Firstly, it is strange to decide that the spending will be limited to 14 nations over the next five years regardless of how the pandemic and our knowledge of it develop.

Secondly, it would have been sensible to channel the resources through the Global Fund to Fight AIDS, TB and Malaria, which is short of money, takes a global view of priorities and is committed to maintaining a slim bureaucracy capable of taking rapid decisions. It is pointless and wasteful for the US to create a parallel bureaucracy competing for the same resources.

The election of Tommy Thompson to chair the Global Fund should indicate a commitment by the richest nation to support the fund and might have suggested that financial support would follow. This is clearly not to be. It appears that America wants to control how it spends its money, and how money given by other nations is spent. This raises serious questions about Mr Bush’s motives. Since becoming president he has diverted funding from US and overseas projects that give advice on abortions, and the fear has to be that this devoutly Christian president may use his control of these huge sums to impose his views of morality on others.

While the new money is welcome and responds to the crisis on the scale required, the announcement also deserves to be met with scepticism because of Mr Bush’s record in confusing public health and private morality, because of the loaded language he used in his State of the Union address about “innocent people” – suggesting some are guilty and therefore perhaps less deserving? – and because he seems to have acted in a way that prioritises his administration having maximum power over the money rather than making sure the money goes where it is most needed.

The new Global Fund Observer should widen its remit and keep an eye not only on the Global Fund but also act as a watchdog on Mr Bush’s billions.

The New York Times points out that by saying that treating HIV can now cost as little as $300 per patient per year, a price only available from manufacturers of generic drugs, Mr Bush appears to endorse the spending of US tax dollars on generic drugs, a move that may upset the big pharmaceutical companies (which have close ties to Mr Bush) but which would see millions more people treated for the same amount of money.

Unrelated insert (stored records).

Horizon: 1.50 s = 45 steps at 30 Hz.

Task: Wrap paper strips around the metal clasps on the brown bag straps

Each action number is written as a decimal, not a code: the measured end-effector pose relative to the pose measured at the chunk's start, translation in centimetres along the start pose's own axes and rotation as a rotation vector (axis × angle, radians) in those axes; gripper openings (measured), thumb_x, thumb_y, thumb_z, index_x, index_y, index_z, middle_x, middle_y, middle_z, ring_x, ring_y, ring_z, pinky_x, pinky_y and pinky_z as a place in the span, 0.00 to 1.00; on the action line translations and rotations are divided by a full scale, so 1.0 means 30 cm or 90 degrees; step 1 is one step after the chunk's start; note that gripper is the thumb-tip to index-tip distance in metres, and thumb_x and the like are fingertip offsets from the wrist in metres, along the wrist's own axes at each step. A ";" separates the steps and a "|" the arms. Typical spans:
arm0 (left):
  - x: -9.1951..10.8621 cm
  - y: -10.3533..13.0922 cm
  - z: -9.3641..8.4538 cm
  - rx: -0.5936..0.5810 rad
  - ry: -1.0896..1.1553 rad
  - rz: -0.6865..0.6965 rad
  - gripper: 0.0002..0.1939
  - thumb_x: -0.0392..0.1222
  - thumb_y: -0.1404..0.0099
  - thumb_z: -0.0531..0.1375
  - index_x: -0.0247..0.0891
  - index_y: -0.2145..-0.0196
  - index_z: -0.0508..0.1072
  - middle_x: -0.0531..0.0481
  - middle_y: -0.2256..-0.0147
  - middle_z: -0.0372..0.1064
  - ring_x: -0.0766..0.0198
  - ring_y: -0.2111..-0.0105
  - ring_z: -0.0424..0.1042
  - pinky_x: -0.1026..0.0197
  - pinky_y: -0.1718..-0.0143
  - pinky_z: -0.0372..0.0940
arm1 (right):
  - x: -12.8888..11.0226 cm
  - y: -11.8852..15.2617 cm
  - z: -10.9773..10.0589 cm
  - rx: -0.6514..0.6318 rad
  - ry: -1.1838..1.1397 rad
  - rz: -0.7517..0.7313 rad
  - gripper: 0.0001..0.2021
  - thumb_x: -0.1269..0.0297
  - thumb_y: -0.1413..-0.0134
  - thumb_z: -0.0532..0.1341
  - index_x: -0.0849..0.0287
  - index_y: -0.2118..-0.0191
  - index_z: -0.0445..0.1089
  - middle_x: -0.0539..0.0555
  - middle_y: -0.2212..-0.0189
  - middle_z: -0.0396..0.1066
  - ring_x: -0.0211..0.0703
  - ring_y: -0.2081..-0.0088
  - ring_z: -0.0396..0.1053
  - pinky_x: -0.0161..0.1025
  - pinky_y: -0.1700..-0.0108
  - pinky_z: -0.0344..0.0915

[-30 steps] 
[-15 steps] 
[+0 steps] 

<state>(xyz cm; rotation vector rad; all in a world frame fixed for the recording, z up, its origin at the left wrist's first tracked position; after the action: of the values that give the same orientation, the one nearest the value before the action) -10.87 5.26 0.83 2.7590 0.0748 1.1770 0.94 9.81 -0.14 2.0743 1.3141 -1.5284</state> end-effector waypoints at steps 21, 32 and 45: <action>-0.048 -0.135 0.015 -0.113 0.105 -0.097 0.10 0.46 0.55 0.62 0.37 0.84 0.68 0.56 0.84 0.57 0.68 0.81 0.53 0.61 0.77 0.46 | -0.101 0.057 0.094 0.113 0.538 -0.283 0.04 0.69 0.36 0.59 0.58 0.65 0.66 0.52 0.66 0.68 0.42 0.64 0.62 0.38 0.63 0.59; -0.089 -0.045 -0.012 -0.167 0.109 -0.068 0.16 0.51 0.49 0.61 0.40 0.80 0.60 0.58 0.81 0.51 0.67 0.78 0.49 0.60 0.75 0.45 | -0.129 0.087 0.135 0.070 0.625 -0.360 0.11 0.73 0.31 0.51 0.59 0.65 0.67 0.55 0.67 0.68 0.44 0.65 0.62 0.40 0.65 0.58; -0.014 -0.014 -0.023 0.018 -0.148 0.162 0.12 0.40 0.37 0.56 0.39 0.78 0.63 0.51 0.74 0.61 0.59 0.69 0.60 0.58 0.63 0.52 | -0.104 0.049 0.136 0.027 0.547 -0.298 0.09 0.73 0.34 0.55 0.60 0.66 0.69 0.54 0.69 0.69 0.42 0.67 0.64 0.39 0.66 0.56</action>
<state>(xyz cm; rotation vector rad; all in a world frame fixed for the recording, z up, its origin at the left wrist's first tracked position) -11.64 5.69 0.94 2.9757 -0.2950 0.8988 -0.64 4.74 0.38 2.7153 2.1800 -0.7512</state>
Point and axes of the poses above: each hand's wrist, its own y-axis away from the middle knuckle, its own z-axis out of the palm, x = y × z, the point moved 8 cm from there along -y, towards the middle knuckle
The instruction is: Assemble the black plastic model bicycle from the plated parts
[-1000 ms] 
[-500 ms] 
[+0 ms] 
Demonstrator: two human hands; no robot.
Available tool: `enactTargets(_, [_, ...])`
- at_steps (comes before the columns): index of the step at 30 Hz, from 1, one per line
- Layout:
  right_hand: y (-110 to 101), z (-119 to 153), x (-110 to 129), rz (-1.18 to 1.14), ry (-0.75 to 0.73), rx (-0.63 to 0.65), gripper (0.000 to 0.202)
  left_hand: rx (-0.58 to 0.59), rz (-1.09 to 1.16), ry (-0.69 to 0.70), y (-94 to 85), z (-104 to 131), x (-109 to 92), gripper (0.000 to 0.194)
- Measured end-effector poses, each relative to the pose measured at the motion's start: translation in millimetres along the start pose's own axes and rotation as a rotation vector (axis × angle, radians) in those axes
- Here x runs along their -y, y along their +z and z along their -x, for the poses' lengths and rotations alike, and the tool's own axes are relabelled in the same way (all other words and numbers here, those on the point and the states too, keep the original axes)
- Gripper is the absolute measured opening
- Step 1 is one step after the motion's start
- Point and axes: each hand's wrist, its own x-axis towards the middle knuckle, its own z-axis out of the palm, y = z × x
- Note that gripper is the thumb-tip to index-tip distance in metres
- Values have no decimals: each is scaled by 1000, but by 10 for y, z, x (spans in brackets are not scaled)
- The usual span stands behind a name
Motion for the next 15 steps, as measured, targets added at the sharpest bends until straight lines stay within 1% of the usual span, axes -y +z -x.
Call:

The new funding throws down a challenge to other nations to respond. Had the American money been channelled through the Global Fund that challenge would have been all the more irresistible. The European Union has yet to give to the Global Fund. Europe could show the president the error of his ways by giving a similar sum to the Global Fund. And it must not delay further: in an exploding pandemic money is more effective the sooner it is spent.